**INSTRUCTIONS FOR THE TASK**
Restate the records in full, keeping every word as it is.

**RECORDS SHOWN**
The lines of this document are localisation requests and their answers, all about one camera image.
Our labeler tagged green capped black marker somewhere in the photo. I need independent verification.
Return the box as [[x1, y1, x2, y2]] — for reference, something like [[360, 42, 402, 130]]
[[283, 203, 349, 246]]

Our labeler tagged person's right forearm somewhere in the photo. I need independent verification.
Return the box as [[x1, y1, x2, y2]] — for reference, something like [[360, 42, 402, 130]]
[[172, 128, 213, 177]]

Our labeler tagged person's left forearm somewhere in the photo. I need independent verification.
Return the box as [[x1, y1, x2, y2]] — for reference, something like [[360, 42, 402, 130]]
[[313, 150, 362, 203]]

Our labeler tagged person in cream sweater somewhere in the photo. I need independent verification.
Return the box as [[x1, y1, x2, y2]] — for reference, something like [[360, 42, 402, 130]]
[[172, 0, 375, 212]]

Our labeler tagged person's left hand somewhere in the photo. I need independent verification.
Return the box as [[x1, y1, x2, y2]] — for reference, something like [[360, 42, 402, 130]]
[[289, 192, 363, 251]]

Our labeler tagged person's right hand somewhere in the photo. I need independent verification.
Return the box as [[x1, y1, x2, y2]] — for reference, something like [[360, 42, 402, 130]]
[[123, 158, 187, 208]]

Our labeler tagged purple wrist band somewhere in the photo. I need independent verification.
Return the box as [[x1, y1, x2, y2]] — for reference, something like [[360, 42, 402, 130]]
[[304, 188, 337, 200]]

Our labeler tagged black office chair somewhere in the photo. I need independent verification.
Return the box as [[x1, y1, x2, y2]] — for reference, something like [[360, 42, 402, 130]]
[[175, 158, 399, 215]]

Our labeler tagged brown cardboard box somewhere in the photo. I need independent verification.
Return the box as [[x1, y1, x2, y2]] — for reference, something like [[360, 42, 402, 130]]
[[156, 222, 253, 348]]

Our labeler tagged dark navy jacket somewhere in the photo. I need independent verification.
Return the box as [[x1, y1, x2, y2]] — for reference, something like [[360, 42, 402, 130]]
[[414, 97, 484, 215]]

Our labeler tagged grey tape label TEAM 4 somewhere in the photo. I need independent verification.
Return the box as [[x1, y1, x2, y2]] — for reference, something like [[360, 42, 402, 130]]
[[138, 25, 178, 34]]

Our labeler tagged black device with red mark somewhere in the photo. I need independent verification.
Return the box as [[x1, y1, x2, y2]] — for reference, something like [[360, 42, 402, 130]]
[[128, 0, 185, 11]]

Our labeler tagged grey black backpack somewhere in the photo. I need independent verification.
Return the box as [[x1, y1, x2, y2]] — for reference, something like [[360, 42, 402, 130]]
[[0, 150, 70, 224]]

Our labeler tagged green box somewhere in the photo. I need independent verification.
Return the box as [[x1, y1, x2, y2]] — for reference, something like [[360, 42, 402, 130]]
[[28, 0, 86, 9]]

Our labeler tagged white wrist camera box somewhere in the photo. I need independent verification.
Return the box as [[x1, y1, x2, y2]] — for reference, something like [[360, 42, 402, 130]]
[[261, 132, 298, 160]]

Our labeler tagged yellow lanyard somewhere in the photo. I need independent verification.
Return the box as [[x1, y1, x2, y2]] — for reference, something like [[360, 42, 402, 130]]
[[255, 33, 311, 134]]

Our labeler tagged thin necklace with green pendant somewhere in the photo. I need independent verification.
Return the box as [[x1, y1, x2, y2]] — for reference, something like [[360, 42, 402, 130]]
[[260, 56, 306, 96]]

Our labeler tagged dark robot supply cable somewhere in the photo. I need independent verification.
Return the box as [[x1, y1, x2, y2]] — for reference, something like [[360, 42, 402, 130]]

**ANSWER AREA**
The lines of this document are localisation requests and their answers, all about one camera image.
Our labeler tagged green capped black marker somewhere in the photo. I need independent verification.
Return the box as [[x1, y1, x2, y2]] — for reference, something like [[360, 42, 402, 130]]
[[283, 203, 349, 246]]

Our labeler tagged person's right forearm somewhere in the photo. I need independent verification.
Return the box as [[x1, y1, x2, y2]] — for reference, something like [[360, 42, 402, 130]]
[[172, 128, 213, 177]]

Our labeler tagged person's left forearm somewhere in the photo. I need independent verification.
Return the box as [[x1, y1, x2, y2]] — for reference, something like [[360, 42, 402, 130]]
[[313, 150, 362, 203]]

Our labeler tagged person in cream sweater somewhere in the photo. I need independent verification.
Return the box as [[x1, y1, x2, y2]] — for reference, something like [[360, 42, 402, 130]]
[[172, 0, 375, 212]]

Our labeler tagged person's left hand somewhere in the photo. I need independent verification.
Return the box as [[x1, y1, x2, y2]] — for reference, something like [[360, 42, 402, 130]]
[[289, 192, 363, 251]]

Our labeler tagged person's right hand somewhere in the photo. I need independent verification.
Return the box as [[x1, y1, x2, y2]] — for reference, something like [[360, 42, 402, 130]]
[[123, 158, 187, 208]]

Our labeler tagged purple wrist band somewhere in the photo. I need independent verification.
Return the box as [[x1, y1, x2, y2]] — for reference, something like [[360, 42, 402, 130]]
[[304, 188, 337, 200]]

Our labeler tagged black office chair somewhere in the photo. I need independent verification.
Return the box as [[x1, y1, x2, y2]] — for reference, something like [[360, 42, 402, 130]]
[[175, 158, 399, 215]]

Our labeler tagged brown cardboard box somewhere in the photo. I need independent verification.
Return the box as [[x1, y1, x2, y2]] — for reference, something like [[360, 42, 402, 130]]
[[156, 222, 253, 348]]

Our labeler tagged dark navy jacket somewhere in the photo. I need independent verification.
Return the box as [[x1, y1, x2, y2]] — for reference, something like [[360, 42, 402, 130]]
[[414, 97, 484, 215]]

Our labeler tagged grey tape label TEAM 4 somewhere in the photo. I need independent verification.
Return the box as [[x1, y1, x2, y2]] — for reference, something like [[360, 42, 402, 130]]
[[138, 25, 178, 34]]

Our labeler tagged black device with red mark somewhere in the photo. I need independent verification.
Return the box as [[x1, y1, x2, y2]] — for reference, something like [[360, 42, 402, 130]]
[[128, 0, 185, 11]]

Our labeler tagged grey black backpack somewhere in the photo. I need independent verification.
Return the box as [[x1, y1, x2, y2]] — for reference, something like [[360, 42, 402, 130]]
[[0, 150, 70, 224]]

Our labeler tagged green box somewhere in the photo. I need independent verification.
Return the box as [[x1, y1, x2, y2]] — for reference, something like [[360, 42, 402, 130]]
[[28, 0, 86, 9]]

Our labeler tagged white wrist camera box somewhere in the photo. I need independent verification.
Return the box as [[x1, y1, x2, y2]] — for reference, something like [[360, 42, 402, 130]]
[[261, 132, 298, 160]]

Our labeler tagged yellow lanyard somewhere in the photo. I need independent verification.
Return the box as [[x1, y1, x2, y2]] — for reference, something like [[360, 42, 402, 130]]
[[255, 33, 311, 134]]

Our labeler tagged thin necklace with green pendant somewhere in the photo. I need independent verification.
Return the box as [[x1, y1, x2, y2]] — for reference, something like [[360, 42, 402, 130]]
[[260, 56, 306, 96]]

Our labeler tagged dark robot supply cable somewhere in the photo. I need independent verification.
Return the box as [[x1, y1, x2, y2]] — for reference, something like [[360, 42, 402, 130]]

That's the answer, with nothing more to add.